アフリカの大地を踏みしめて ~ビジネスは南十字星とともに~

レポーター:ヨハネスブルグ駐在員 森田

南アフリカ共和国を知っていますか?
世界有数の鉱物資源大国であり、雄大なサファリがある、様々な気候に恵まれた自然豊かな国です。
事務所のあるヨハネスブルグの街並みは西欧と変わらず、スポーツにおいては世界トップレベルにあるラグビー、ゴルフ、クリケットなどが盛んです。

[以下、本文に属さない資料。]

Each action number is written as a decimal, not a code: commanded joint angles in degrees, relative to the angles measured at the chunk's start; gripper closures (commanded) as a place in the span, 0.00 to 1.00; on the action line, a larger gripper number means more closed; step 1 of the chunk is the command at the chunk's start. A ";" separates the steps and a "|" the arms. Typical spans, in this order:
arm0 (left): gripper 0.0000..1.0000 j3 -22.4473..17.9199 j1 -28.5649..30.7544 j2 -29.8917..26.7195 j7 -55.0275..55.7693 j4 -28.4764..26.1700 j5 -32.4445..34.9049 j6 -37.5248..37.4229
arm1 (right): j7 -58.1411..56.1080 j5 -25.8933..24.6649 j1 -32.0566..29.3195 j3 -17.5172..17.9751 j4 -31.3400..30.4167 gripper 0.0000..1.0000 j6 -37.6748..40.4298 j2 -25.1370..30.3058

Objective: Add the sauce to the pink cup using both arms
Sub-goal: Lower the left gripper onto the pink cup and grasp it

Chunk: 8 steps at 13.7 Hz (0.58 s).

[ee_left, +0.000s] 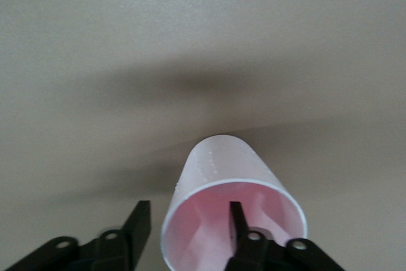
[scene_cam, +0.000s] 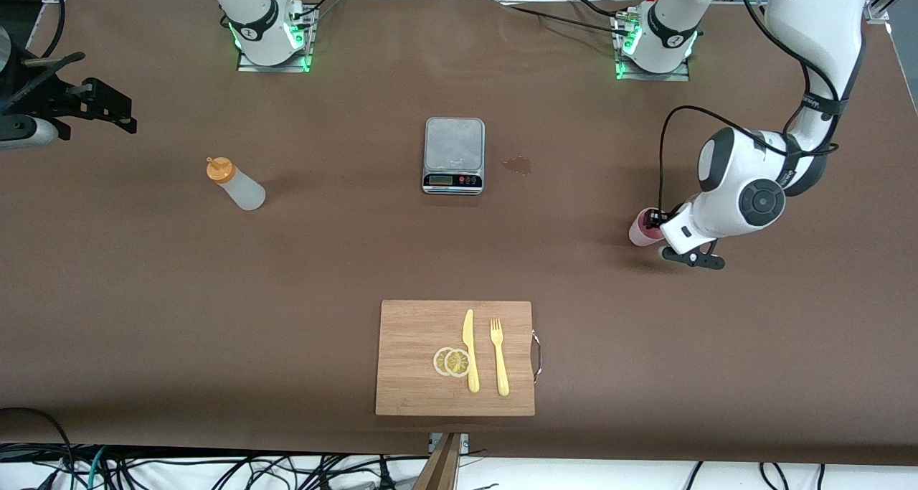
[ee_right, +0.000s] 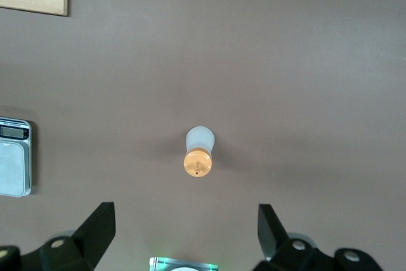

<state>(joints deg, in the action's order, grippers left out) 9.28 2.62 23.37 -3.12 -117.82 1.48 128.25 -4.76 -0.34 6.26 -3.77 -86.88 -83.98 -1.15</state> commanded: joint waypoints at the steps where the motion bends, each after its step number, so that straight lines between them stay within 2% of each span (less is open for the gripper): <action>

一方でアパルトヘイト政策により、世界中から人種差別の国と非難されてきました。
1948年から40年以上も続いていたこの政策が廃止された後、1994年の全民族参加による総選挙で、ネルソン・マンデラ氏が初の黒人大統領に就任したことは有名です。
現在、この国は黒人貧困、世界でもっとも感染が多いとされるHIVなど深刻な問題をいくつも抱えています。しかしながら、近い将来、黒人・白人が真に融和していく中でこれらの問題が解消され、そして、世界でもトップ3に入る犯罪危険地帯と言われるヨハネスブルグの街が昼も夜も外を安心して歩けるようになった時、本当に素晴らしい国となっているでしょう。
そんなヨハネスブルグでのビジネス展開についてご紹介します。

1つ目は、家庭用殺虫剤(防疫薬)ビジネスです。
日本製の殺虫剤原料(エアゾール、蚊取り線香などの殺虫剤の有効成分)やインドネシア製の蚊取り線香を民族系の大手ディストリビューターに販売しています。在庫管理も為替変動によるリスクも考えながらのビジネスです。駐在して以来、取引先とのパイプを如何に太くしていくか、これが自分の課題でした。私は、商売の根元にあるのは人間関係、人と人とのつながりだと思っています。そのために、この5年間、ありとあらゆる試行錯誤のもと、取引先とは上から下まで、人的パイプを太くする努力を重ねてきました。それが、同ビジネスの維持拡大と新規ビジネスの開拓に繋がっていると信じており、さらなるビジネス展開を目指しています。

2つ目は、農薬ビジネスです。
最大の課題は、農薬の開発と販売力の充実です。車で何時間もかけて畑を駆けずり回ったり、時には代金の回収に奔走しています。また、適宜農薬技術普及の為の地方セミナーを、英語ではない南アフリカ農業社会のアフリカーンス(オランダ語80%、ドイツ語20%を混ぜ合わせた言語)という私では理解不能な言葉の中で、当社の南アフリカ人の現地スタッフであるコンサルタントとの2人3脚でこなしています。この農薬ビジネスを南アフリカでのビジネスの太い柱の1つとすべく、小麦、とうもろこし、柑橘類、りんご、葡萄といった畑を舞台にシビアな戦いに挑んでいます。

3つ目は、マラリア対策関連ビジネスです。
取扱商品には、蚊帳、残留噴霧剤、散布器、防虫衣料などがあります。
民間企業よりも国連、世界銀行や日本政府の基金・援助関連ビジネスが中心です。ビジネス実現のため、南アフリカにとどまらず、アフリカ南部の国々(アンゴラ、マダガスカル、モザンビーク、ザンビア、ジンバブエ)を飛び回り、体を張ってビジネスの確立に向けて取り組んでいます。
最後に、この南アフリカでは、きらめく南天の星を見ることができます。
中でも南十字星(サザンクロス)は、全星座の中で一番小さいながらも燦然と輝いています。
アフリカでのビジネスには不安はつきものですが、そんな時にも自宅の庭から南十字星を見ると「明日もまたがんばろう!」という気持ちになるのは、サザンクロスマジックなのかもしれません。